FPCA can be sensitive to noise and outliers in the functional data31,32. Given the characteristics of the observations that the frequency of instances per person varied greatly among individuals (min 1 to max 6082 instances during the study period) with a highly positively skewed distribution (median=14.5 instances, mean = 468 instances, IQR = 399.8, skewness = 3.38), we limited the number of instances in the Dense data and the number of days in the Sparse data to remove the effect of extreme values. The main analyses included the first 50 instances of those who have more than 50 instances in the Dense data and the first 50 days of all individuals in the Sparse data. In sensitivity analyses, other limitations such as 10 instances and 100 instances for Dense data and 10 days and 100 days for Sparse data were applied. Sensitivity analyses also applied to RTs including inaccurate responses.

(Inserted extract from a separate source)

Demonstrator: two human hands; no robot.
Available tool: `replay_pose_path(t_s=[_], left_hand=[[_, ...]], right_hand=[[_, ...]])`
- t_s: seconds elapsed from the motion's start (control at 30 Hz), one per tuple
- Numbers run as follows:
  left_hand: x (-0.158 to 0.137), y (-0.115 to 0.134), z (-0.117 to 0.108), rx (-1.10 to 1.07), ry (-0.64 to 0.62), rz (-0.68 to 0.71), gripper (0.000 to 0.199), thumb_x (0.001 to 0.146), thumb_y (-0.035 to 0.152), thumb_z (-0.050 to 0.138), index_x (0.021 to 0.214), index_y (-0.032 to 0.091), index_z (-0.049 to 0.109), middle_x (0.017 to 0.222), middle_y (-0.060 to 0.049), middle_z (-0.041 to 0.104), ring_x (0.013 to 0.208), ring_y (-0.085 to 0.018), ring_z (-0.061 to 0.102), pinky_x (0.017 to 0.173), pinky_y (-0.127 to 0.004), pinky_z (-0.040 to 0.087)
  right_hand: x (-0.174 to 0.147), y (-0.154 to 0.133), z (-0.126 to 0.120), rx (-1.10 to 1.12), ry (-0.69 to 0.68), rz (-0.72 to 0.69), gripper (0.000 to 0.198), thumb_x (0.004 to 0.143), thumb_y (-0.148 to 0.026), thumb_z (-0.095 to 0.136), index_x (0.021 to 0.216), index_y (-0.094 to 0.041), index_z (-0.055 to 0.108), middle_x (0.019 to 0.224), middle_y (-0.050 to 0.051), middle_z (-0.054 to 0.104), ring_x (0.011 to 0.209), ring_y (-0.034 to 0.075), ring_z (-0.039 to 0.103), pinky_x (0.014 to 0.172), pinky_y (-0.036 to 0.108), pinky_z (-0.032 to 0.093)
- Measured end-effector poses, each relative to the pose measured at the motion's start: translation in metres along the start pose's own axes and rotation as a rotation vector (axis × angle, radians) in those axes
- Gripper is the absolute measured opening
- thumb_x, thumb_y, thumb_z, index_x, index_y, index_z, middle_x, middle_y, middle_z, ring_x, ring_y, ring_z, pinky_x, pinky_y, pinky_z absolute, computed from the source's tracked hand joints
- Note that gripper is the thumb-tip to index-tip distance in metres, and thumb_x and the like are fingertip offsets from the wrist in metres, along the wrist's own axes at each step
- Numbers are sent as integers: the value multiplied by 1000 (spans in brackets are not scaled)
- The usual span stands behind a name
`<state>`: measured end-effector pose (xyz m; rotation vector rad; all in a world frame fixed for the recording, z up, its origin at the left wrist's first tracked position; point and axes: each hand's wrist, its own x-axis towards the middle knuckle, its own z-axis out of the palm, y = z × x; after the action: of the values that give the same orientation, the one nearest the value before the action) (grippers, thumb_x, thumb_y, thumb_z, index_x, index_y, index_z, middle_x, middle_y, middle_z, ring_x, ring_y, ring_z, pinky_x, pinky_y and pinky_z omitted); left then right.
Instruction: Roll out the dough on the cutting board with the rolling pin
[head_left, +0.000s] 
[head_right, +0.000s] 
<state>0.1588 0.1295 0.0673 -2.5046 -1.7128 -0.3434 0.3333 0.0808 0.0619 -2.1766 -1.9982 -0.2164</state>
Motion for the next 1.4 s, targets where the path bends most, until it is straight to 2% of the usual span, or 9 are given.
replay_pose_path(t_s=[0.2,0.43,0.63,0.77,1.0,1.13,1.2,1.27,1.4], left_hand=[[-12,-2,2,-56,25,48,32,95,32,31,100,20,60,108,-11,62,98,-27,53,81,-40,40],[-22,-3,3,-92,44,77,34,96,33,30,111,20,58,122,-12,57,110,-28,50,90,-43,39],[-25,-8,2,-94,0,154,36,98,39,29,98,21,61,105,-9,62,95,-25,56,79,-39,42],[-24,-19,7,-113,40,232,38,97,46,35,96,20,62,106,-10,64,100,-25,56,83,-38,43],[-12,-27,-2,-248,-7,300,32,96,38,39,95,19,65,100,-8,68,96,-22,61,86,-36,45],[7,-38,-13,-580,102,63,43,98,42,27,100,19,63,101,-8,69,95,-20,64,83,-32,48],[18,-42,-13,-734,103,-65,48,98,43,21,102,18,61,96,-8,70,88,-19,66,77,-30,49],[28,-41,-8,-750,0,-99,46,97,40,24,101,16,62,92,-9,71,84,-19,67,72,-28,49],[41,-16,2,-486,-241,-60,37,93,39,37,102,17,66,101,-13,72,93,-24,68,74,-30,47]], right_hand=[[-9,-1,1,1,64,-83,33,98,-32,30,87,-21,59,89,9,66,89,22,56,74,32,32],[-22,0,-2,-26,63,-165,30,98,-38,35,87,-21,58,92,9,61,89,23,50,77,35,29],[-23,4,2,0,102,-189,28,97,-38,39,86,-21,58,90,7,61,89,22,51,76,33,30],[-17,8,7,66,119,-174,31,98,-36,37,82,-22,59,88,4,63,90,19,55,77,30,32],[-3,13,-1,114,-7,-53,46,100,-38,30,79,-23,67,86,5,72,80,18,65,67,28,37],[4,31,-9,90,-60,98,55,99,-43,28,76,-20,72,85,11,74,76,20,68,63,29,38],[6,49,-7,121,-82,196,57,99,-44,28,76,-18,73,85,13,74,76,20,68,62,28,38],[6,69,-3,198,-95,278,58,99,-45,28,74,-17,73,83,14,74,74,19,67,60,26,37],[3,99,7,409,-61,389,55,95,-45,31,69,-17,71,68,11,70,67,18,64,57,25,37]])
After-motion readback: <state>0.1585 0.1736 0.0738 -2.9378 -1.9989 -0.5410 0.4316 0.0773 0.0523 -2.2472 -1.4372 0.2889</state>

The design plot, mean function, scree plot, and the first few eigenfunctions were visualized for each analysis, and the differences in predominant modes of variation between those with subjective cognitive decline and those without were interpreted and discussed.

This study was performed in accordance with the Declaration of Helsinki. The Institutional Review Board (IRB) of Kyoto University approved the study (R1669). Informed consent to participate in the project was obtained from each participant.